= Data segment =
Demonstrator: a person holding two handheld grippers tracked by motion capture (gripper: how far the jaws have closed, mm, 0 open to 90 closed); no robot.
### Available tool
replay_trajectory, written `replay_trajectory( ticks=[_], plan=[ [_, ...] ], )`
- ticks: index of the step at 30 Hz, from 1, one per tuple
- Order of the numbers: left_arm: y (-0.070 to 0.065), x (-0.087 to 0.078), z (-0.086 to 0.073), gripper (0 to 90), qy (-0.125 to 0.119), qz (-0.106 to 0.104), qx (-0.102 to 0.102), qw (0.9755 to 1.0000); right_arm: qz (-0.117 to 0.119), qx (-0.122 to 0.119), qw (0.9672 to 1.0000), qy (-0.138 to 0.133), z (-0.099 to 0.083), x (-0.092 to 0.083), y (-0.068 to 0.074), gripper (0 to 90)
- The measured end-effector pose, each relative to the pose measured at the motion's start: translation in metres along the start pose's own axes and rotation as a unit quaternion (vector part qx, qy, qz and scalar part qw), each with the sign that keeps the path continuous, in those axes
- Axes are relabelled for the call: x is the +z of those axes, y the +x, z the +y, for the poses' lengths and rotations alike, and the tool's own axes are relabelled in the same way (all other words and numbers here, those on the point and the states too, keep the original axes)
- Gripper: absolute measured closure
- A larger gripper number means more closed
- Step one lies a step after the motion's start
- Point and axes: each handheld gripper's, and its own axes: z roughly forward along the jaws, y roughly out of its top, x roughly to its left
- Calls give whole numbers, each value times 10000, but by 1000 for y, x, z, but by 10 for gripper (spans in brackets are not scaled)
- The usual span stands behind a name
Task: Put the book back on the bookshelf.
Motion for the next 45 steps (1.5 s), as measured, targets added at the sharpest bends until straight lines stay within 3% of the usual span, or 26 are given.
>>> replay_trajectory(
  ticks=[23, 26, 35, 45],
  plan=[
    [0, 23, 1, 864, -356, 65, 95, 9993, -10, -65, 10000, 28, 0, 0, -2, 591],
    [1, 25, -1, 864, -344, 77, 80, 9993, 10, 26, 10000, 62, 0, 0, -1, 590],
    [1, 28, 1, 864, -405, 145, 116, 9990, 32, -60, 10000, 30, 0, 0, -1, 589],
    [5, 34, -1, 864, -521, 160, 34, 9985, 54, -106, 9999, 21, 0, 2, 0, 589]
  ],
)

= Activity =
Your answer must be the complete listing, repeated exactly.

= Answer below =
Demonstrator: a person holding two handheld grippers tracked by motion capture (gripper: how far the jaws have closed, mm, 0 open to 90 closed); no robot.
### Available tool
replay_trajectory, written `replay_trajectory( ticks=[_], plan=[ [_, ...] ], )`
- ticks: index of the step at 30 Hz, from 1, one per tuple
- Order of the numbers: left_arm: y (-0.070 to 0.065), x (-0.087 to 0.078), z (-0.086 to 0.073), gripper (0 to 90), qy (-0.125 to 0.119), qz (-0.106 to 0.104), qx (-0.102 to 0.102), qw (0.9755 to 1.0000); right_arm: qz (-0.117 to 0.119), qx (-0.122 to 0.119), qw (0.9672 to 1.0000), qy (-0.138 to 0.133), z (-0.099 to 0.083), x (-0.092 to 0.083), y (-0.068 to 0.074), gripper (0 to 90)
- The measured end-effector pose, each relative to the pose measured at the motion's start: translation in metres along the start pose's own axes and rotation as a unit quaternion (vector part qx, qy, qz and scalar part qw), each with the sign that keeps the path continuous, in those axes
- Axes are relabelled for the call: x is the +z of those axes, y the +x, z the +y, for the poses' lengths and rotations alike, and the tool's own axes are relabelled in the same way (all other words and numbers here, those on the point and the states too, keep the original axes)
- Gripper: absolute measured closure
- A larger gripper number means more closed
- Step one lies a step after the motion's start
- Point and axes: each handheld gripper's, and its own axes: z roughly forward along the jaws, y roughly out of its top, x roughly to its left
- Calls give whole numbers, each value times 10000, but by 1000 for y, x, z, but by 10 for gripper (spans in brackets are not scaled)
- The usual span stands behind a name
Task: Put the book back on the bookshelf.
Motion for the next 45 steps (1.5 s), as measured, targets added at the sharpest bends until straight lines stay within 3% of the usual span, or 26 are given.
>>> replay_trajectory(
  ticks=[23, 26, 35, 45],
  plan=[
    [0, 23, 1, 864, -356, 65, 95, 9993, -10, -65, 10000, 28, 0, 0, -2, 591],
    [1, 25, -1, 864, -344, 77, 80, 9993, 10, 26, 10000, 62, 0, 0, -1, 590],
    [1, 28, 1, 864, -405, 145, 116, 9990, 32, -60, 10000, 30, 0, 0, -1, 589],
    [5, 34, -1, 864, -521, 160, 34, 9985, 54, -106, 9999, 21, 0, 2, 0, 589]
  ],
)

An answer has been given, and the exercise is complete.